Dana did her best to console me, and she was very good at it, but the underlying sadness remained. I was paying a penalty for being king, and it was not one that others would understand. I had everything except what I had wanted most: a relationship with the woman I loved.

The business of being king was about like the Adult Conspiracy: clothed with immense mystery, grandeur, and aura but rather ordinary in its private realization. It consisted mainly of making long-term decisions about things most folk neither understood nor cared about, like crop rotation, so that the underlying soil was not depleted. “I've grown my cherry pie trees here for a generation!” the old peasant farmer would protest. “Why should I break in a new field from scratch? All I want is a better crop right here.” No use to try to explain that there was only so much magic dust in the soil, which the pie trees drew on, and that it was becoming exhausted and needed time to replenish. That was not the kind of concept he could handle. So it had to be an imperious dictate: he would shift locations because it was the will of the King. That sort of nonsense he understood.

It was also largely ceremonial. The King was expected to officiate at celebrations, to cut the tape-worm at the opening of a new magic path and to express regrets when someone died. He also had to maintain a small force of soldiers, in case another Wave should wash in from Mundania, though the Shield guaranteed that there would be no such thing. In practice, it was a system for making employment for young men who were unwilling to forage for themselves. They got to don uniforms and look nice, and they were useful for harassing stray dragons that started bothering villagers. Of course the dragons soon realized that the soldiers were more show than substance, at which point I would have to go there with dragonbane and sprinkle it on the dragon's tail so that he would go away. Dragonbane was such vile-smelling stuff that I had to hold my nose as I uncorked the bottle, but it was worse for the dragon, who would go into uncontrollable fits of sneezing as long as he smelled it. He smelled it as long as any remained on his tail, which meant he would finally fry his own tail to get rid of it, and then he had to retire for a month or two of healing. Experienced dragons fled the moment they saw the bottle. So it was pretty routine, usually. The villagers took it as proof of my power as a Magician, but I knew better.

The truth is, I was soon just about bored into a gourd. Dana Demoness could distract me only so much, delightful as her distractions were. Thus, in the guise of inspecting the kingdom, I traveled. Actually I was resuming my quest for knowledge, searching out oddments along the way, adding to my growing collection. This had the effect of enhancing my power as the Magician of Information, so was a good thing. I listened to the complaints of villagers throughout the kingdom, and did what I could to alleviate them.
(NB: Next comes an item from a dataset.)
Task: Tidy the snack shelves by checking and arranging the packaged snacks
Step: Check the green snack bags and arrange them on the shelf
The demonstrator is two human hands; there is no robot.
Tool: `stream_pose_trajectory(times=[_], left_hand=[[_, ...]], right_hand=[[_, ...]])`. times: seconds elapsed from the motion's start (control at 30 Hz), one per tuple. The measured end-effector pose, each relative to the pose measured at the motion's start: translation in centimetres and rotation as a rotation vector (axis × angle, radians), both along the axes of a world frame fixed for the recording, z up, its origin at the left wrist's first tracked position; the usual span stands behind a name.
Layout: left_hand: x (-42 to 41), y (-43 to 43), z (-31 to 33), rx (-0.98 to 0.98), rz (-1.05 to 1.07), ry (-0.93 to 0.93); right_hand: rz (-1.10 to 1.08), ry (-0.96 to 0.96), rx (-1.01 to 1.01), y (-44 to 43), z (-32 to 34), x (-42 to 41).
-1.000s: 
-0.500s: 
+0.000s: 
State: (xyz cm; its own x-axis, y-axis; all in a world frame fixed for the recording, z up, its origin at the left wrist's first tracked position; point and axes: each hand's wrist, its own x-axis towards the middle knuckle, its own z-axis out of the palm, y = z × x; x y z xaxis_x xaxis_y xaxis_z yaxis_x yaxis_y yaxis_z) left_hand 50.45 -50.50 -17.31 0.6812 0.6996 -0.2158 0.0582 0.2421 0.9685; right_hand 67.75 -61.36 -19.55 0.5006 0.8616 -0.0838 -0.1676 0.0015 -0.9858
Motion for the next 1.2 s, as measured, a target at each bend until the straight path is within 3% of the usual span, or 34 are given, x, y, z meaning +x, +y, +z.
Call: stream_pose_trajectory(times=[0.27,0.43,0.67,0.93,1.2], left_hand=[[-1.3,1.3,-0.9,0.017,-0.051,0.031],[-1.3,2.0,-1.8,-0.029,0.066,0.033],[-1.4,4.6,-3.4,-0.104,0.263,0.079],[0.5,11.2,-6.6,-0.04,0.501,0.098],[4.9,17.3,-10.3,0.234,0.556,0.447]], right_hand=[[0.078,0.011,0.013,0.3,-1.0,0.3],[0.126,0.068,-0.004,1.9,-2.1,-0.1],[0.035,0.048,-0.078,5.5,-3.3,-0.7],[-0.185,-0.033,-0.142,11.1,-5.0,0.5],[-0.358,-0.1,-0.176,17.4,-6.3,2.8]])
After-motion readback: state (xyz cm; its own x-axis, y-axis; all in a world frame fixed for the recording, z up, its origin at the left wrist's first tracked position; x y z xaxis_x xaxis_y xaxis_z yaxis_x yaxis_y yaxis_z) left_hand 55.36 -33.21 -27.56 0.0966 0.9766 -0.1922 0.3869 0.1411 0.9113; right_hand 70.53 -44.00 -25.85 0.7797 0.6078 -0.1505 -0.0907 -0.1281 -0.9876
I was surprised when Dana, who liked to turn invisible and float surreptitiously through villages and eavesdrop on conversations, informed me that I was becoming known as “Good King Humfrey.” I really wasn't accomplishing much, but I was listening and responding, and apparently that was more than the folk were accustomed to.
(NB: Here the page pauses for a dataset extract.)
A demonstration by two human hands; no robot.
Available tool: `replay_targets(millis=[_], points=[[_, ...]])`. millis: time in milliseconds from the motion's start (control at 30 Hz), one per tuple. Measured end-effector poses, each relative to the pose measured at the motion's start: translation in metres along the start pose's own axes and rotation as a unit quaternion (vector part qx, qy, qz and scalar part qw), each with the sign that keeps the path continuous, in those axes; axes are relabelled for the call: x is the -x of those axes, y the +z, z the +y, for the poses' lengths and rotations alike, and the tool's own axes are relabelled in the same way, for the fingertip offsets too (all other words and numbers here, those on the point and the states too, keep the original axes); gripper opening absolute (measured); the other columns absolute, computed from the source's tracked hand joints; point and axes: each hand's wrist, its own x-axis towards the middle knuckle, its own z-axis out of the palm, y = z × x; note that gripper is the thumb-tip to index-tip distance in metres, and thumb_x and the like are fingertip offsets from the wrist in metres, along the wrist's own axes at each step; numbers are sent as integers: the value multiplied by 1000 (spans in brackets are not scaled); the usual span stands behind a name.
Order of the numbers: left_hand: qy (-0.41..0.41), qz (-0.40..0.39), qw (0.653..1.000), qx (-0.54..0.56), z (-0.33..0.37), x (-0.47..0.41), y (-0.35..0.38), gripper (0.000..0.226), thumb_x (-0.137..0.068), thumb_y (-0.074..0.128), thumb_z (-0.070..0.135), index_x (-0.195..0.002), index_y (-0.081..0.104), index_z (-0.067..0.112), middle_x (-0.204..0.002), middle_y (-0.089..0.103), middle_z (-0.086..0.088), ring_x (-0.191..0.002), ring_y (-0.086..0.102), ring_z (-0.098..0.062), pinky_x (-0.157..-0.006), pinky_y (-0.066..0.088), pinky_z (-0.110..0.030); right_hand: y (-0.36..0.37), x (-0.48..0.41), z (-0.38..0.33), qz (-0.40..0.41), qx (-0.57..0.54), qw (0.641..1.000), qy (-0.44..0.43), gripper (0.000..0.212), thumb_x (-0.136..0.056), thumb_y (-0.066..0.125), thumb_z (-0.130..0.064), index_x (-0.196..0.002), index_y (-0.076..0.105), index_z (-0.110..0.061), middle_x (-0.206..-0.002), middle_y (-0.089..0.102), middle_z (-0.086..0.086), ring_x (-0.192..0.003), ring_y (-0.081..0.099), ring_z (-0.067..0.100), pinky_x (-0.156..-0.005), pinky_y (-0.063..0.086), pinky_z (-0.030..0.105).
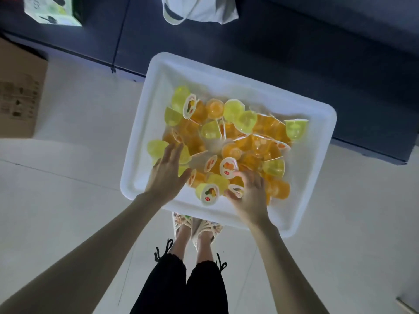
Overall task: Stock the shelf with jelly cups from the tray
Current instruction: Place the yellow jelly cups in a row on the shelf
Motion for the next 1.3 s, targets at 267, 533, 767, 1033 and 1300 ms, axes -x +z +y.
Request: replay_targets(millis=[267,533,767,1033,1300], points=[[-37,27,999,-2,0,-10,17,56,-89,62,21,-138,38,6,-141,31,-16,-104,55,-42,-82,48,-49,15,-2,5,59,-71,996,-1,59,-70,82,-18,-120,50,-16,-129,46,7,-119,44,30,-91,48,48],[-38,35,998,34,-2,-18,21,40,-84,68,13,-120,54,1,-130,49,-16,-95,60,-39,-79,50,-44,12,1,6,60,-177,982,20,57,-74,80,-14,-125,54,-10,-133,45,6,-119,51,23,-79,40,3],[-45,36,997,46,3,-23,18,36,-85,68,18,-113,51,1,-117,59,-14,-93,59,-33,-72,41,-32,11,0,7,55,-167,984,15,55,-77,78,-18,-126,53,-11,-133,50,8,-119,50,20,-75,35,-5],[-60,22,995,76,5,-12,13,45,-81,72,22,-115,49,3,-104,50,-9,-82,46,-21,-70,35,-29,17,11,0,69,-147,987,-8,68,-70,64,-61,-118,56,-14,-127,54,2,-120,42,22,-99,36,33],[-109,-30,979,168,0,5,16,34,-79,70,14,-97,41,13,-94,54,-3,-80,57,-26,-58,40,-25,30,25,-23,6,-92,996,-11,69,-57,78,-61,-115,56,-29,-152,16,6,-137,9,26,-101,32,43]])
In one village I encountered a young man who was quite smart. Like me, he had a passion for knowledge, but unlike me, he didn't care unduly about magic. The information he craved was historical: he wanted to know everything that had happened through the ages of Xanth. But no one else cared. Well, I cared! “I appoint you Royal Historian,” I said. “Question the people about past events, and make a compilation of what you learn for the royal records.” For this was what King Ebnez had done for me, with my survey of talents, and it had been a great employment. Too bad it hadn't enabled me to find a true Magician to inherit the throne! “Incidentally, what is your name?”